• **COLLECTED MATERIAL**:
==================================================

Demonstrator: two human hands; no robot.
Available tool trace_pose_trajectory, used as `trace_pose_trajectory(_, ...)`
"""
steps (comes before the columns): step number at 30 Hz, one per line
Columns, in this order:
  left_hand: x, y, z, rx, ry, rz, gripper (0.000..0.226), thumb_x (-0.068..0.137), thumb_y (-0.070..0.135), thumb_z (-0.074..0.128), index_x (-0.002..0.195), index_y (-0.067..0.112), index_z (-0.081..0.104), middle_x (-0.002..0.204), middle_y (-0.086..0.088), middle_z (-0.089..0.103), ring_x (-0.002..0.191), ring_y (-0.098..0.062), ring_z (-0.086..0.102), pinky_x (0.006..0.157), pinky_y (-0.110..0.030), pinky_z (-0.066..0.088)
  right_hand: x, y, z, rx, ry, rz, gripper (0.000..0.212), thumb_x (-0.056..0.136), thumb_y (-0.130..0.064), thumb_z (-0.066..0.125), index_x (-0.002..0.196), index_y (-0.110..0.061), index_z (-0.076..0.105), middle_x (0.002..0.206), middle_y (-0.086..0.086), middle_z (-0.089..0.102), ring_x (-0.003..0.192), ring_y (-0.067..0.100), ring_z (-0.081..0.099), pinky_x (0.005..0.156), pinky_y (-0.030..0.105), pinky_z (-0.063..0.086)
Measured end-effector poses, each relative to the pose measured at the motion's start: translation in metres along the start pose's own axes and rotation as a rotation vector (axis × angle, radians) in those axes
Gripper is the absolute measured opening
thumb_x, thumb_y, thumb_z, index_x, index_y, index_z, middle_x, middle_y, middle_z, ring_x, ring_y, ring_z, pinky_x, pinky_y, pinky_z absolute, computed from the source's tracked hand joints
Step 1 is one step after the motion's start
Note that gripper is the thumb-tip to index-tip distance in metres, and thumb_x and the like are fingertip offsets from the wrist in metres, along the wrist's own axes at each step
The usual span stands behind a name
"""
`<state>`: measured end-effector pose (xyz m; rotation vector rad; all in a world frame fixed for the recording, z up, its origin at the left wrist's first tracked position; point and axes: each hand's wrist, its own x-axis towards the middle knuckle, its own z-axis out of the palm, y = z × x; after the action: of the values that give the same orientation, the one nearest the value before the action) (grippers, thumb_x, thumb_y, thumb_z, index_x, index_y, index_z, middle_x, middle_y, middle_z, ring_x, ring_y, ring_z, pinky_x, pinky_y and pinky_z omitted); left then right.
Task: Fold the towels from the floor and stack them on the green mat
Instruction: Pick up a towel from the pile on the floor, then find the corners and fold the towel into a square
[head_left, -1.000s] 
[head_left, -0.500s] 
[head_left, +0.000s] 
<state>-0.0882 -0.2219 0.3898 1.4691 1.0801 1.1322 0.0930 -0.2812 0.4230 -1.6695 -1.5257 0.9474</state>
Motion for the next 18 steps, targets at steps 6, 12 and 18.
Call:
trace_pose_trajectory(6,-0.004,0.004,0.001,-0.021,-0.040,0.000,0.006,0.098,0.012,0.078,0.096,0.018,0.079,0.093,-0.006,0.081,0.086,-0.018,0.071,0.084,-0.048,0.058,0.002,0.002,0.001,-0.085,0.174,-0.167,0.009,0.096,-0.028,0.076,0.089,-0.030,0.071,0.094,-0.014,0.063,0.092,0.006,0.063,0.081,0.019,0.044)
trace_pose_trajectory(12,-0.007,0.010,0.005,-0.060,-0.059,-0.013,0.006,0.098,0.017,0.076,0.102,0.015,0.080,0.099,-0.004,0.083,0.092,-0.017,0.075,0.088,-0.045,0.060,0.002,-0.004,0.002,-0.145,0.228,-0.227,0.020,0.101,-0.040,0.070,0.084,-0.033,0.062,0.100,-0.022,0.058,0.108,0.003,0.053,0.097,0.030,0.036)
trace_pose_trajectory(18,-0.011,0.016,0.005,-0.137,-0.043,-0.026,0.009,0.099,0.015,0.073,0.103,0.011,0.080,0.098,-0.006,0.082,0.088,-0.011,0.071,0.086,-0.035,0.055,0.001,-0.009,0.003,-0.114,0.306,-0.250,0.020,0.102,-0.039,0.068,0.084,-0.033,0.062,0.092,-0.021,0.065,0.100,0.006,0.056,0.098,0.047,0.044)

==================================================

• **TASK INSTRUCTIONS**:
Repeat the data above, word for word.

• **SOLUTION TO THIS EXERCISE**:
Demonstrator: two human hands; no robot.
Available tool trace_pose_trajectory, used as `trace_pose_trajectory(_, ...)`
"""
steps (comes before the columns): step number at 30 Hz, one per line
Columns, in this order:
  left_hand: x, y, z, rx, ry, rz, gripper (0.000..0.226), thumb_x (-0.068..0.137), thumb_y (-0.070..0.135), thumb_z (-0.074..0.128), index_x (-0.002..0.195), index_y (-0.067..0.112), index_z (-0.081..0.104), middle_x (-0.002..0.204), middle_y (-0.086..0.088), middle_z (-0.089..0.103), ring_x (-0.002..0.191), ring_y (-0.098..0.062), ring_z (-0.086..0.102), pinky_x (0.006..0.157), pinky_y (-0.110..0.030), pinky_z (-0.066..0.088)
  right_hand: x, y, z, rx, ry, rz, gripper (0.000..0.212), thumb_x (-0.056..0.136), thumb_y (-0.130..0.064), thumb_z (-0.066..0.125), index_x (-0.002..0.196), index_y (-0.110..0.061), index_z (-0.076..0.105), middle_x (0.002..0.206), middle_y (-0.086..0.086), middle_z (-0.089..0.102), ring_x (-0.003..0.192), ring_y (-0.067..0.100), ring_z (-0.081..0.099), pinky_x (0.005..0.156), pinky_y (-0.030..0.105), pinky_z (-0.063..0.086)
Measured end-effector poses, each relative to the pose measured at the motion's start: translation in metres along the start pose's own axes and rotation as a rotation vector (axis × angle, radians) in those axes
Gripper is the absolute measured opening
thumb_x, thumb_y, thumb_z, index_x, index_y, index_z, middle_x, middle_y, middle_z, ring_x, ring_y, ring_z, pinky_x, pinky_y, pinky_z absolute, computed from the source's tracked hand joints
Step 1 is one step after the motion's start
Note that gripper is the thumb-tip to index-tip distance in metres, and thumb_x and the like are fingertip offsets from the wrist in metres, along the wrist's own axes at each step
The usual span stands behind a name
"""
`<state>`: measured end-effector pose (xyz m; rotation vector rad; all in a world frame fixed for the recording, z up, its origin at the left wrist's first tracked position; point and axes: each hand's wrist, its own x-axis towards the middle knuckle, its own z-axis out of the palm, y = z × x; after the action: of the values that give the same orientation, the one nearest the value before the action) (grippers, thumb_x, thumb_y, thumb_z, index_x, index_y, index_z, middle_x, middle_y, middle_z, ring_x, ring_y, ring_z, pinky_x, pinky_y and pinky_z omitted); left then right.
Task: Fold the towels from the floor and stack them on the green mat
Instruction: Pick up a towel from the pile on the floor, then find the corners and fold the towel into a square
[head_left, -1.000s] 
[head_left, -0.500s] 
[head_left, +0.000s] 
<state>-0.0882 -0.2219 0.3898 1.4691 1.0801 1.1322 0.0930 -0.2812 0.4230 -1.6695 -1.5257 0.9474</state>
Motion for the next 18 steps, targets at steps 6, 12 and 18.
Call:
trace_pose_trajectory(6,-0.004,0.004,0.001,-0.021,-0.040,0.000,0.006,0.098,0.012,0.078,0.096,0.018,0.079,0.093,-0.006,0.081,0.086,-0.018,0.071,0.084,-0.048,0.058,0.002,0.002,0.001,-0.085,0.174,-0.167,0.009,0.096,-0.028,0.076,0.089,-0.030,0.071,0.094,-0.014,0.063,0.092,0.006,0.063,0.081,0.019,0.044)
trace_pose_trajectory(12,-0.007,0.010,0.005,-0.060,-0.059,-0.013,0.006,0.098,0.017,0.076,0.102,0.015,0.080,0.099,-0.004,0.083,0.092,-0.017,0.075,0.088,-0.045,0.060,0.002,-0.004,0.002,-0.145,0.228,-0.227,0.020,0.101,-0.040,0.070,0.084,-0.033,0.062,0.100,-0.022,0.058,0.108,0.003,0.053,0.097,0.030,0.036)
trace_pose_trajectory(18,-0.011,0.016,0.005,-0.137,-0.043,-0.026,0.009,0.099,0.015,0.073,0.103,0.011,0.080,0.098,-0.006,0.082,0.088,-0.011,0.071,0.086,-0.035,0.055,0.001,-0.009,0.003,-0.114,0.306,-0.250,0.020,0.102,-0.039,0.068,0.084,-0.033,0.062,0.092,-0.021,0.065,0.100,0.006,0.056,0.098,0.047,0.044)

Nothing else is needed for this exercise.